Abrar Hussain (ابرار حسین; February 9, 1961 - June 16, 2011) was a professional Pakistani welterweight and light-middleweight boxer. Hussain represented Pakistan at the 1984, 1988, and 1992 Summer Olympics. At the 1985 South Asian Games, he won a gold medal for Pakistan in Dhaka. He also won a gold medal in boxing for Pakistan at the 1990 Asian Games. Hussain represented his country at the 1990 Commonwealth Games as well.

He was the deputy director of Pakistan Sports Board and chairman of the Provincial Sports Board in Pakistani province of Balochistan. He was shot dead outside his office in the southwestern city of Quetta on June 16, 2011, by two unknown gunmen on a motorbike He belonged to the Hazara ethnic group and followed the Shia sect of Islam. His killing allegedly had sectarian motives.

==Early life==
Hussain was born February 9, 1961, in Mehrabad, Alamdar Road, a Hazara ethnic neighborhood in the city of Quetta, Pakistan. Some sources list his birth date as February 9, 1965.

==Career==
In 1983 Hussain made his international debut in Asian Boxing Championship in Japan where he won a bronze medal.

In 1984 Hussain represented Pakistan in Summer Olympics in Los Angeles. He participated in the men's welterweight event and was ranked 17T.

In 1988, Hussain represented Pakistan in Summer Olympics in Seoul, South Korea. He participated in men's Light-middleweight and was ranked 9T.

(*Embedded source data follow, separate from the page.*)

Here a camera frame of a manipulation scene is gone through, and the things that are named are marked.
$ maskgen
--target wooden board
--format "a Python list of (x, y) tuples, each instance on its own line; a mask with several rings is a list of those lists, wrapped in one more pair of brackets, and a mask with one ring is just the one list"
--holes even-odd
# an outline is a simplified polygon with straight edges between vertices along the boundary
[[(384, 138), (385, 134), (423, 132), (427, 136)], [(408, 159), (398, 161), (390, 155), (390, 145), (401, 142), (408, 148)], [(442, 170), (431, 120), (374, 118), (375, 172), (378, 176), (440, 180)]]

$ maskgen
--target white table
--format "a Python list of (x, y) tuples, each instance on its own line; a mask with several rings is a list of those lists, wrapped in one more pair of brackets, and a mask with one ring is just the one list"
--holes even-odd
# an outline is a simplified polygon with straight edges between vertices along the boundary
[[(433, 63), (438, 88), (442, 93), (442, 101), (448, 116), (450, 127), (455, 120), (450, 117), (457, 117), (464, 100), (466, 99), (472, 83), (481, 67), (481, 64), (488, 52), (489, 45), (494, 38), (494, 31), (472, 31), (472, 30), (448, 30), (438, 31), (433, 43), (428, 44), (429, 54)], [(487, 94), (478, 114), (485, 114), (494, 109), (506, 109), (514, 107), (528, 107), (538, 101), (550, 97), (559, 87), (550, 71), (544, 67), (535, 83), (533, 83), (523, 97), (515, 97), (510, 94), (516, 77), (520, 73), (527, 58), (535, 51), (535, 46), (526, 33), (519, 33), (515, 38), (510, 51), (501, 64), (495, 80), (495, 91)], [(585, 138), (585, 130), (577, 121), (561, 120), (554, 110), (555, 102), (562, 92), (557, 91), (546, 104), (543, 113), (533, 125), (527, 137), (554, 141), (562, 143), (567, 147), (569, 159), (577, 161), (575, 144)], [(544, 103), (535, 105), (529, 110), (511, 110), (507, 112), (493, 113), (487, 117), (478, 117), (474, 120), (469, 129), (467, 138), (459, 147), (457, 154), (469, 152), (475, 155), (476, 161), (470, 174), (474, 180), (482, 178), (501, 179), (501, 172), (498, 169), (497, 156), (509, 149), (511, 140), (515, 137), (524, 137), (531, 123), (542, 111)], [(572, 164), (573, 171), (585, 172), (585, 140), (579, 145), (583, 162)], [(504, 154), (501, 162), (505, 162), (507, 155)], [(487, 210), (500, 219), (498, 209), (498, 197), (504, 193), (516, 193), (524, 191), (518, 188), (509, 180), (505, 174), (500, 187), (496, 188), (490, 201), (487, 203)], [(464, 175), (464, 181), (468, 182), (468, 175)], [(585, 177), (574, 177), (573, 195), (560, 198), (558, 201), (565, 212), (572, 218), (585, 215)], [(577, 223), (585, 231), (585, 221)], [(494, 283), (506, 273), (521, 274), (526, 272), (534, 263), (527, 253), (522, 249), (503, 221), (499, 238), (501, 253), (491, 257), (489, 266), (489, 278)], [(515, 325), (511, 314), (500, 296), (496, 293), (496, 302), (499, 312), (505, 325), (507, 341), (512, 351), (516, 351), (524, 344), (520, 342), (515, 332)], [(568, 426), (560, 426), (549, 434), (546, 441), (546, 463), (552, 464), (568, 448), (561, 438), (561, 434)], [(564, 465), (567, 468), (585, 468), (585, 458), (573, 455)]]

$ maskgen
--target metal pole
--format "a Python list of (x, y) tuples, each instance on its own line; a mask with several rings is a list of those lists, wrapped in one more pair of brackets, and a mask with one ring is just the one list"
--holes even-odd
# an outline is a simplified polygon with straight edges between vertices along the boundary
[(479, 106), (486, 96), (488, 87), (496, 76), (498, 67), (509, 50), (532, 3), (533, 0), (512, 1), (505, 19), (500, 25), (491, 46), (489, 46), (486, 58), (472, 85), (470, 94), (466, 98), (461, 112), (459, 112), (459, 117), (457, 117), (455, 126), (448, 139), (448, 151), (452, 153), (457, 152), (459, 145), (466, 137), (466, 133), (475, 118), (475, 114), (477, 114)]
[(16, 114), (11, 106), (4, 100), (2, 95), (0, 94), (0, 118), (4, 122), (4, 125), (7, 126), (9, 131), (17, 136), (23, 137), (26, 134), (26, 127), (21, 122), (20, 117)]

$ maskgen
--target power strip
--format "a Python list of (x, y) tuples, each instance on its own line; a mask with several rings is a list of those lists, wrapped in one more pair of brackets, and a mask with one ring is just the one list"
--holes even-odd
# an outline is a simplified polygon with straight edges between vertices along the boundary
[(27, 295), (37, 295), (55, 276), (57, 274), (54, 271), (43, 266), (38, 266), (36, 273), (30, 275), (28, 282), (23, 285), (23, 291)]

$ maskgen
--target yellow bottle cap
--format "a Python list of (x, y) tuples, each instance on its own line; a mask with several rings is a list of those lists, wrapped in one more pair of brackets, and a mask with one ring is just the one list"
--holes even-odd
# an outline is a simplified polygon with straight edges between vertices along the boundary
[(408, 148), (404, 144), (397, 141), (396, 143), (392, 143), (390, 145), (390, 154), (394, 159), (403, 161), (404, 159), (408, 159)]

In 1992 Hussain represented Pakistan in Summer Olympics in Barcelona, Spain. He participated in men's Light-middleweight was ranked 17T.

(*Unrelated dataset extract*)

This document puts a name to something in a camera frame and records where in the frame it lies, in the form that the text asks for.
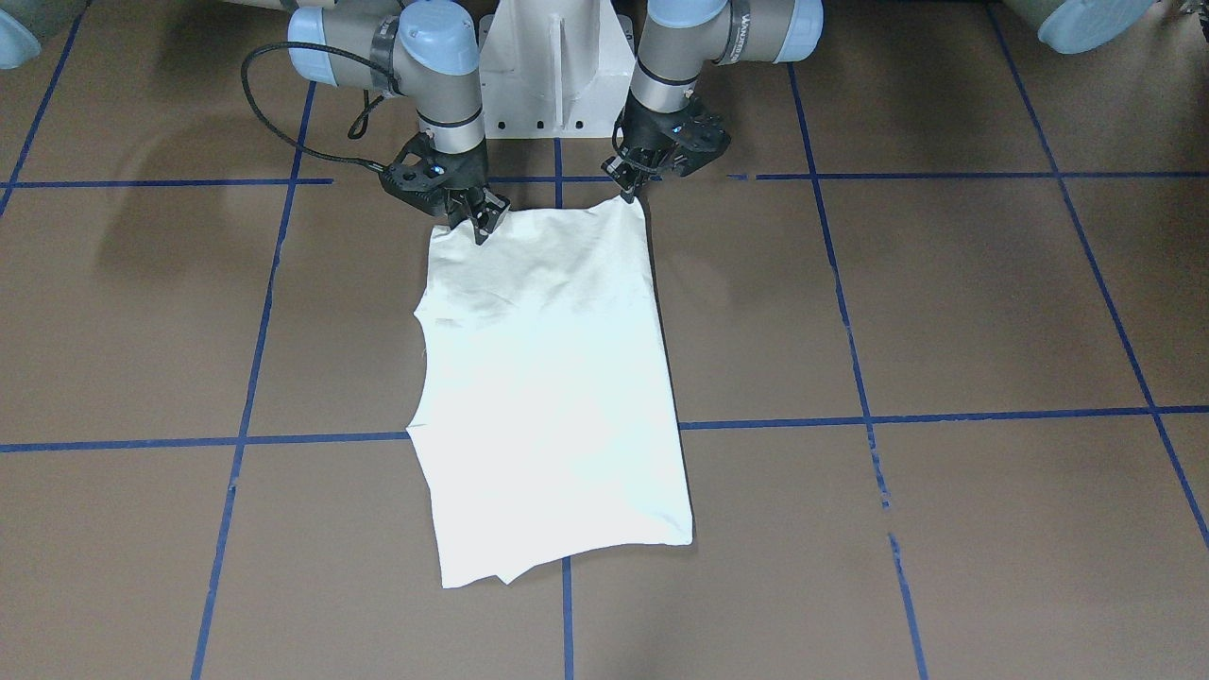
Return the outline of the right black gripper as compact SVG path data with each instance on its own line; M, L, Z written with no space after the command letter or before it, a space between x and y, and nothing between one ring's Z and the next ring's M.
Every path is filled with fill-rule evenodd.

In 1985 Hussain represented Pakistan in South Asian Games in 1985 South Asian Games in Dhaka, Bangladesh and won a gold medal.

In 1990 Hussain represented Pakistan in the Asian Games of 1990 and won a gold medal.

==Awards==
- Sitara-i-Imtiaz (Star of Excellence) by the President of Pakistan in 1989.
- Pride of Performance by the President of Pakistan.
- President's Gold Medal by the President of Pakistan in 1991.

==Death==
Hussain was shot dead outside of his office near Ayub National Stadium, on June 16, 2011, by unidentified gunmen on a motorbike. He was shot several times and also received a bullet in the head he was rushed to the nearest hospital but died before any medical assistance was given to him. The banned Pakistani sectarian, terrorist militant group Lashkar-e-Jhangvi (LeJ) claimed the responsibility for his killing.

===Funeral===
Hussain's body was taken to his home in a procession, and a very large number of people attended his funeral. He was buried in Behesht-e-Zainab Hazara cemetery on Alamdar road, Quetta.

===Responses===
No arrests were made by police and a demonstration was held by a large number of people from the Shia Hazara community demanding the arrest of the killers.

The Chief Minister and Governor expressed grief at his death.

The Pakistan Boxing Federation named his death an irreparable loss to the sport. Pakistani boxer Muhammad Waseem expressed grief and said that it was a huge loss. The PBF postponed the national tournaments including NBP National Ranking Tournament in Quetta and the Youth boxing tournament in Karachi.